REQUIREMENT: Determine how many lines of the entries include the word "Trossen", and report that number with no further text.

LISTED RECORDS:
• • • •

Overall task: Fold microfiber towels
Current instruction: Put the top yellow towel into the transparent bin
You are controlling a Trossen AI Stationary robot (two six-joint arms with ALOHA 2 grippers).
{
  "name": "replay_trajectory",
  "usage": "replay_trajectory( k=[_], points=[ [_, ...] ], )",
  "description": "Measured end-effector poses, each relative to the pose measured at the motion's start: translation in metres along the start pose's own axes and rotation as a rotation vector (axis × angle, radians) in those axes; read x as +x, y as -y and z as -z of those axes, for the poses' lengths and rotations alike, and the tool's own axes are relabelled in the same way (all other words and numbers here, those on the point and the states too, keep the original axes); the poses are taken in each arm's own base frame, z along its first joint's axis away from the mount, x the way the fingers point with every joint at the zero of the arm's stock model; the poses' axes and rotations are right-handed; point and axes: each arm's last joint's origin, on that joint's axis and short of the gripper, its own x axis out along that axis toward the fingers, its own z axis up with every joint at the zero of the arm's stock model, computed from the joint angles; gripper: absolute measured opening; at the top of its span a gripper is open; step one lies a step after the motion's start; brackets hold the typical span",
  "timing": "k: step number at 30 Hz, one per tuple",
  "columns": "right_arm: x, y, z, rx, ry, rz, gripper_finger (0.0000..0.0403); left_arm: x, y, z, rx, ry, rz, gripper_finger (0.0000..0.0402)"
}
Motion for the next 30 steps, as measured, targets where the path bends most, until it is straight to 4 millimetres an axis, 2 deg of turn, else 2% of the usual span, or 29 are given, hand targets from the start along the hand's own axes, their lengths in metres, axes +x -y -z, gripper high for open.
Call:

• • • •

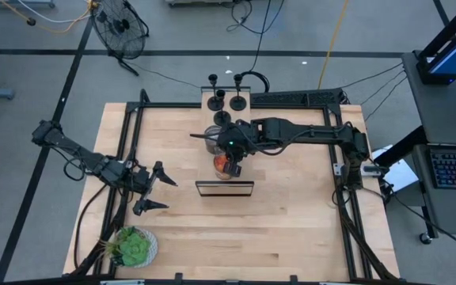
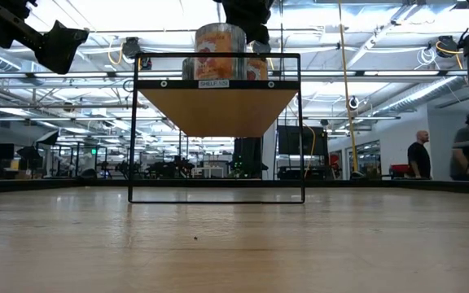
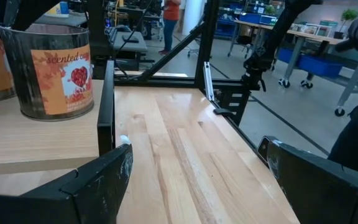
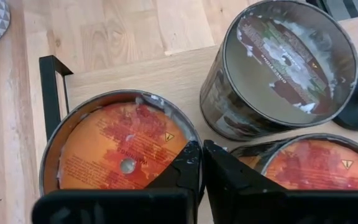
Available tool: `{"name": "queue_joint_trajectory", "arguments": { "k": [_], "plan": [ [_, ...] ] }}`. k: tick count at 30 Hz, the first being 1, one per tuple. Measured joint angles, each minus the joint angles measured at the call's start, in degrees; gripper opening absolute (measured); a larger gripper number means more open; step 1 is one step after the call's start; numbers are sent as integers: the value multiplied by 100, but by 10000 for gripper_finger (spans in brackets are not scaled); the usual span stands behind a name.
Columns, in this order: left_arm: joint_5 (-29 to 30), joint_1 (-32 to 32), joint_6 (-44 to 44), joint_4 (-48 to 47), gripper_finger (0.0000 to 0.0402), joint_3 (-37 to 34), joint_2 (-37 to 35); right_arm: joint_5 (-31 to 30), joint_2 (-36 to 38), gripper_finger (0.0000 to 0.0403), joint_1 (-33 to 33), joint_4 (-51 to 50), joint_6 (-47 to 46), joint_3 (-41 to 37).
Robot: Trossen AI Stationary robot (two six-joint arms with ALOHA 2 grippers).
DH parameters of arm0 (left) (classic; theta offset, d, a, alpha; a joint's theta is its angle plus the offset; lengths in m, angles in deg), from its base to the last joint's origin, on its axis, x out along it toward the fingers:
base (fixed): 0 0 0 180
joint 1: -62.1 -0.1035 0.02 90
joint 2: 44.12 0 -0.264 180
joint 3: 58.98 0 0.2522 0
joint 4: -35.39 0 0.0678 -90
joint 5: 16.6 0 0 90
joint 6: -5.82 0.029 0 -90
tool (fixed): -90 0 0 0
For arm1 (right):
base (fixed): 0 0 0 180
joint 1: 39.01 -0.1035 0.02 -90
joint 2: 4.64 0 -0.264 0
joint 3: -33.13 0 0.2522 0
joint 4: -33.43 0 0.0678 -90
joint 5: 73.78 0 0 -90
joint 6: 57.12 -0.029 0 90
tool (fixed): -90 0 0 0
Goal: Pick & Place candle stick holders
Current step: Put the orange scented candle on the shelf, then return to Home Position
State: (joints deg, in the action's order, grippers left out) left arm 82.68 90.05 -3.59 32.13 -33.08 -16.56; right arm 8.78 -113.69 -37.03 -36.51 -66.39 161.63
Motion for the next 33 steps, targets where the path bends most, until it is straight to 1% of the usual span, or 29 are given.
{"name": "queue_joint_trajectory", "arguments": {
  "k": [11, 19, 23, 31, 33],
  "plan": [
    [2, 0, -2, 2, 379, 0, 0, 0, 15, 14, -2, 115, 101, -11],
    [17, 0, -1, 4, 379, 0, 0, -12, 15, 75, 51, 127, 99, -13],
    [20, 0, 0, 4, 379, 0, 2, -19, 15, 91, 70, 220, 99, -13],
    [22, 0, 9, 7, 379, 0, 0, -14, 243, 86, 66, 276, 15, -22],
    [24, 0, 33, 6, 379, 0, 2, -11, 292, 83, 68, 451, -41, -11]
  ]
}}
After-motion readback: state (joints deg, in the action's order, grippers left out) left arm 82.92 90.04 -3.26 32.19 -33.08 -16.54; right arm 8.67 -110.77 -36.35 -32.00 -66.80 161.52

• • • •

EXPECTED OUTPUT: 2